**What the exercise asks**: Omit all pictures, and print word for word only the lines from the one containing "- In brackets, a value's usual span" through the end of the data.

**Collected material**:
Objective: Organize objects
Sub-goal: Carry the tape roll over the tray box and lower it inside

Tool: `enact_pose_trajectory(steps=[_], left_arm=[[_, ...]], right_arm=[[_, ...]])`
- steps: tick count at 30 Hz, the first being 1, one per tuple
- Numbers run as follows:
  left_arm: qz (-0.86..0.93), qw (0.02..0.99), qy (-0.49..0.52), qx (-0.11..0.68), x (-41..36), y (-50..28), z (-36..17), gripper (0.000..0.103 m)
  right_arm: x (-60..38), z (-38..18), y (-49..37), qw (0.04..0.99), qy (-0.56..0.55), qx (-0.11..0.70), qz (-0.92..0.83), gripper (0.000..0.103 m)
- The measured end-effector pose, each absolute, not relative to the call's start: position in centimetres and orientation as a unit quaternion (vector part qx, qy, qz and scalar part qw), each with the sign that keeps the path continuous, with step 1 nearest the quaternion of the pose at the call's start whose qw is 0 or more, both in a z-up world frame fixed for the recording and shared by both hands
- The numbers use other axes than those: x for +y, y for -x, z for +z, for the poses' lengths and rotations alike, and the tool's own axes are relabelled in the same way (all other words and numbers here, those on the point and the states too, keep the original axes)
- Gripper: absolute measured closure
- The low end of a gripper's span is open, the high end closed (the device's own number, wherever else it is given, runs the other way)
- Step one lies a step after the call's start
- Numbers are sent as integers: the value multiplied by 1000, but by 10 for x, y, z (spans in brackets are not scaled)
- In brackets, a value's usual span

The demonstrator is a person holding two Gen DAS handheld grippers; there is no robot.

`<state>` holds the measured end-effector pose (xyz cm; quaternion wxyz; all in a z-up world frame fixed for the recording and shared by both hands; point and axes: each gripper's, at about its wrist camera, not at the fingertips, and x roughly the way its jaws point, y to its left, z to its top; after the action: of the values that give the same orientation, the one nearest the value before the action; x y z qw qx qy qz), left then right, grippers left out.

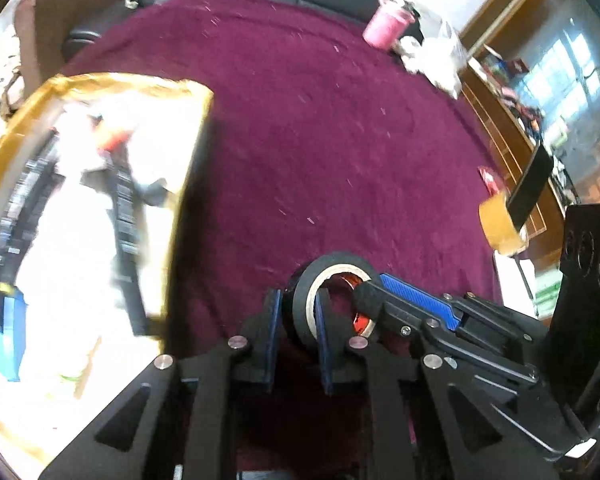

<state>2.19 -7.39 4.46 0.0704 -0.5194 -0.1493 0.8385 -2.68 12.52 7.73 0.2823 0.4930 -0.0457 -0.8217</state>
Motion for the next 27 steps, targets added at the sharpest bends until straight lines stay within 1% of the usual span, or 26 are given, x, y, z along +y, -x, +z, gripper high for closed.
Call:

**Task response**:
- In brackets, a value's usual span

The demonstrator is a person holding two Gen DAS handheld grippers; there is no robot.

`<state>` holds the measured end-effector pose (xyz cm; quaternion wxyz; all in a z-up world frame fixed for the recording and shared by both hands; point and axes: each gripper's, at about its wrist camera, not at the fingertips, and x roughly the way its jaws point, y to its left, z to its top; after the action: of the values that give the same orientation, the one nearest the value before the action; x y z qw qx qy qz), left then right, grippers left out.


<state>2.19 -7.39 4.46 0.0704 -0.5194 -0.1493 0.8385 -2.68 12.52 7.73 0.2823 0.4930 -0.0457 -0.8217</state>
Motion for the next 27 steps, targets added at the sharpest bends until straight lines stay within 1% of the usual span, or 26 are given, x, y, z along +y, -x, +z, gripper high for closed.
Call:

Nothing further belongs to this answer.